On Thursday 17 March 2011 15:34:51 Ewan MacMahon wrote:
> > -----Original Message-----
> > From: Testbed Support for GridPP member institutes [mailto:TB-
> > [log in to unmask]] On Behalf Of Simon Fayer
> > Sent: 17 March 2011 15:16
> > To: [log in to unmask]
> > Subject: glexec batch system interoperability
> >
> > Hi everyone,
> >
> > While doing some tests with the glexec "suexec" test program (
> > http://www.nikhef.nl/grid/lcaslcmaps/glexec/osinterop ) I've
> > noticed that it provokes some strange behaviour with SGE...
> > Normally after a job terminates, all child processes are also
> > killed (no matter how much a user tries to disown them).
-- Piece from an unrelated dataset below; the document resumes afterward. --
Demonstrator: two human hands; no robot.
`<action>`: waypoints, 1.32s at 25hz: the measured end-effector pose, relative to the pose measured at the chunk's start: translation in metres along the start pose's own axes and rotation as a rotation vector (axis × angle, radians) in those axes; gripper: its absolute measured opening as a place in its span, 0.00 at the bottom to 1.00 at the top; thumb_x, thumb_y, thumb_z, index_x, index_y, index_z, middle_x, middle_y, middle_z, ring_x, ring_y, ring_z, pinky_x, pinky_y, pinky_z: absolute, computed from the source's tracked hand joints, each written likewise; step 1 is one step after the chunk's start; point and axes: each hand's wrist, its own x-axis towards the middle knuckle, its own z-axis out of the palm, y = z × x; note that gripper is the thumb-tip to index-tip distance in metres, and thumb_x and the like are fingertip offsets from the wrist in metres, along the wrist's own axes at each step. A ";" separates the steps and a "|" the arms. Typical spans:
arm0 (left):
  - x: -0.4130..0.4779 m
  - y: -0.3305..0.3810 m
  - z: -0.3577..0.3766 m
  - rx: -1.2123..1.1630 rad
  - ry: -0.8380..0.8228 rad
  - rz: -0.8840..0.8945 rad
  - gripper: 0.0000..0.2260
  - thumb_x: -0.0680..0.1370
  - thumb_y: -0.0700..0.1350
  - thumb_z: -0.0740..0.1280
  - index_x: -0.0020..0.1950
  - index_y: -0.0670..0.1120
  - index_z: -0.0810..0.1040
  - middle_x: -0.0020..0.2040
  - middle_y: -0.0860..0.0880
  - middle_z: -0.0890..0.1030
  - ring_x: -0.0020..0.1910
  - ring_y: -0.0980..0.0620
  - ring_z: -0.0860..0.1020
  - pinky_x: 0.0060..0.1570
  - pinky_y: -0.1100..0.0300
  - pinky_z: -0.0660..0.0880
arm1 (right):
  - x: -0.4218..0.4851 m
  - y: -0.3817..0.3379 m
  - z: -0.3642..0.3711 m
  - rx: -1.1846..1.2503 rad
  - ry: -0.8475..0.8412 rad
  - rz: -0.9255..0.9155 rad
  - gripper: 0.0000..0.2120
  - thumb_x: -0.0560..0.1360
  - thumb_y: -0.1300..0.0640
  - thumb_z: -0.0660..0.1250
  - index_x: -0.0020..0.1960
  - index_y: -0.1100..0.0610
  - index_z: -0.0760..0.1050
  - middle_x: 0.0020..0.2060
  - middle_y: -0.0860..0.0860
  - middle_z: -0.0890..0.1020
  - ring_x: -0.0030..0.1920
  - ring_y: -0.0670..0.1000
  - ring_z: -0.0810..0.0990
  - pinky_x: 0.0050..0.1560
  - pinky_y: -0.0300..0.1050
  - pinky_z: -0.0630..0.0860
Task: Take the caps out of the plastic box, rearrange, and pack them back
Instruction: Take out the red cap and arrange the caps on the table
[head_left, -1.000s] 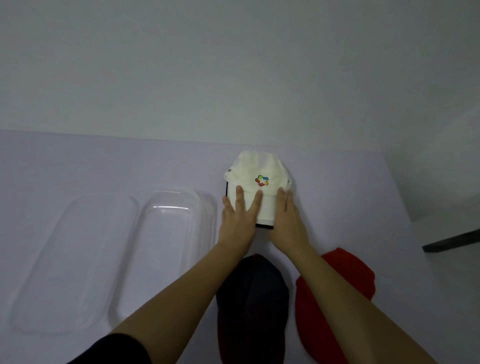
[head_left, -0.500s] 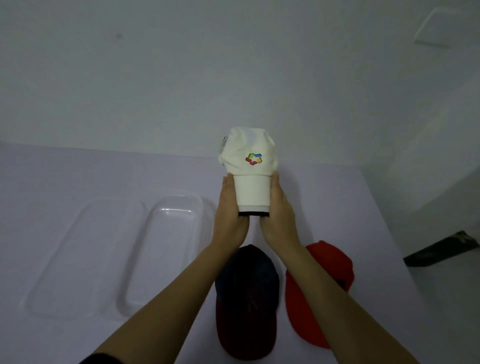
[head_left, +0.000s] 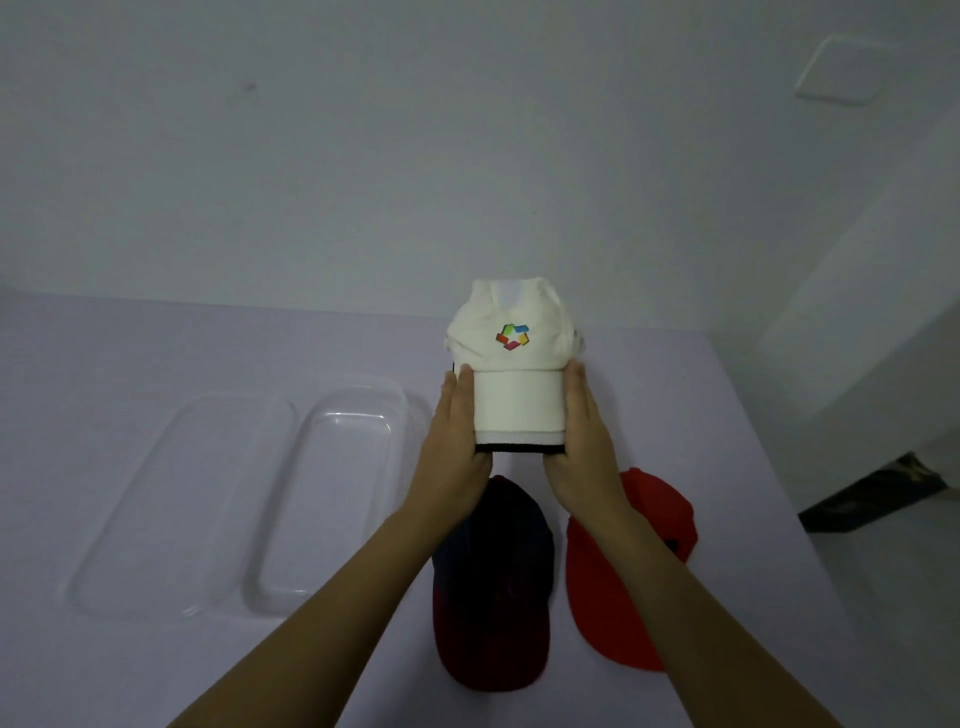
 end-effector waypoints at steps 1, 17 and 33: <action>-0.004 0.007 -0.004 -0.107 0.024 -0.044 0.26 0.80 0.36 0.60 0.72 0.56 0.56 0.67 0.50 0.72 0.65 0.65 0.69 0.62 0.75 0.62 | -0.005 -0.002 0.001 0.016 -0.007 0.008 0.37 0.76 0.63 0.58 0.75 0.51 0.38 0.77 0.56 0.50 0.75 0.55 0.55 0.72 0.51 0.59; -0.016 -0.014 -0.050 -0.460 0.276 -0.420 0.38 0.73 0.57 0.67 0.77 0.52 0.52 0.75 0.50 0.62 0.72 0.54 0.63 0.69 0.55 0.63 | -0.036 -0.036 0.009 0.085 -0.010 -0.137 0.43 0.74 0.70 0.62 0.73 0.45 0.39 0.77 0.52 0.47 0.76 0.50 0.49 0.68 0.38 0.57; -0.044 0.032 -0.019 -0.332 0.101 -0.071 0.22 0.81 0.37 0.59 0.67 0.60 0.59 0.62 0.67 0.69 0.58 0.78 0.69 0.55 0.80 0.66 | -0.064 -0.042 0.016 0.392 0.122 -0.144 0.32 0.77 0.55 0.59 0.74 0.42 0.48 0.76 0.49 0.55 0.75 0.45 0.56 0.73 0.44 0.60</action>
When
> > using suexec, SGE seems to fail to kill the child process,
> > leaving the process running on the node indefinately.
>
> I have no direct SGE experience at all, however, according to:
> http://www.sysadmin.hep.ac.uk/wiki/ProcessesOnBatchNodes
> if you're using the ENABLE_ADDGRP_KILL parameter it adds a per-job
> supplementary group ID to keep track of even daemon child
> processes, so anything that doesn't preserve those (like
> glexec-ing) would defeat it. You could probably get the same
> effect without glexec by having your test script explicitly drop
> and supplementary group IDs before forking.
Yes, this does seem to be what's happening. It appears that standard
users can't normally remove supplemental groups (according to
setgroups(2)), so this is a new problem created by glexec/suexec. Does
this create similar problems for other batch systems as well or do
they have some clever way to work around this?
Regards,
Simon
|